A qualitative study of trainer and trainee perceptions and experiences of clinical assessment in post‐graduate dental training
Why this work is in the frame
A frame that forgets how it found something cannot be audited. These are the routes that admitted this work.
Bibliographic record
Abstract
BACKGROUND: The implementation of workplace-based assessment (WBA) needs to ensure the achievement of pre-set competences but may look different across varying contexts, such as in post-graduate dental education. The purpose of this study is to explore the perception of residents, faculty members and alumni concerning their experience with clinical assessment, and what configurations they consider as optimal to maximise the entailed learning experience.

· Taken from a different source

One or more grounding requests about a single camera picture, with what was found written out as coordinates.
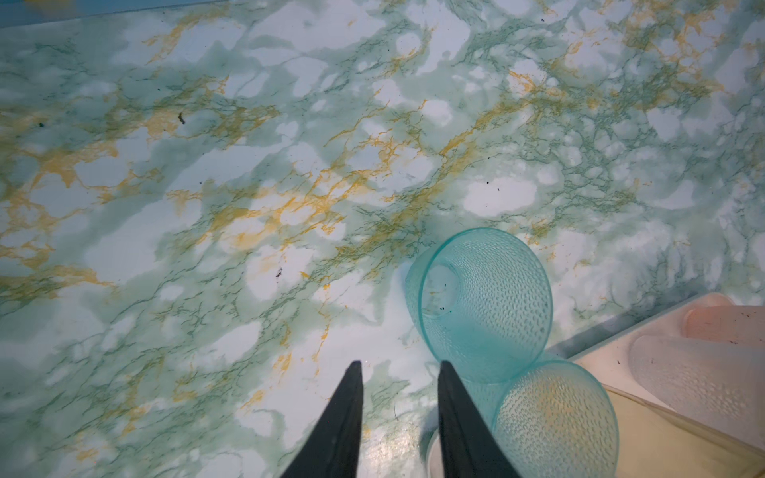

METHODS: This study relied on a qualitative descriptive design using two data collection tools: focus group sessions, and semi-structured, one-to-one interviews. Data were triangulated from three sources: residents, faculty members and alumni. The data were inductively analysed based on constructivist epistemology. This was done using the Thematic Analysis approach, facilitated by NVivo software. RESULTS: The analysis revealed two mutually exclusive themes: process and people. Within process, variables related to quality, workflow and feedback surfaced. As for the people theme, the main two group of stakeholders referred to in the related analysis were the trainees and the trainers. DISCUSSION: There are many variables that need to be considered when developing an evidence-driven WBA. In addition, factoring into the design of the WBA the perception of the main stakeholders will enable contextualisation which is expected to raise the reliability of the adapted tools. CONCLUSION: This study introduced a framework that could support post-graduate universities in their journey towards developing context-specific WBA.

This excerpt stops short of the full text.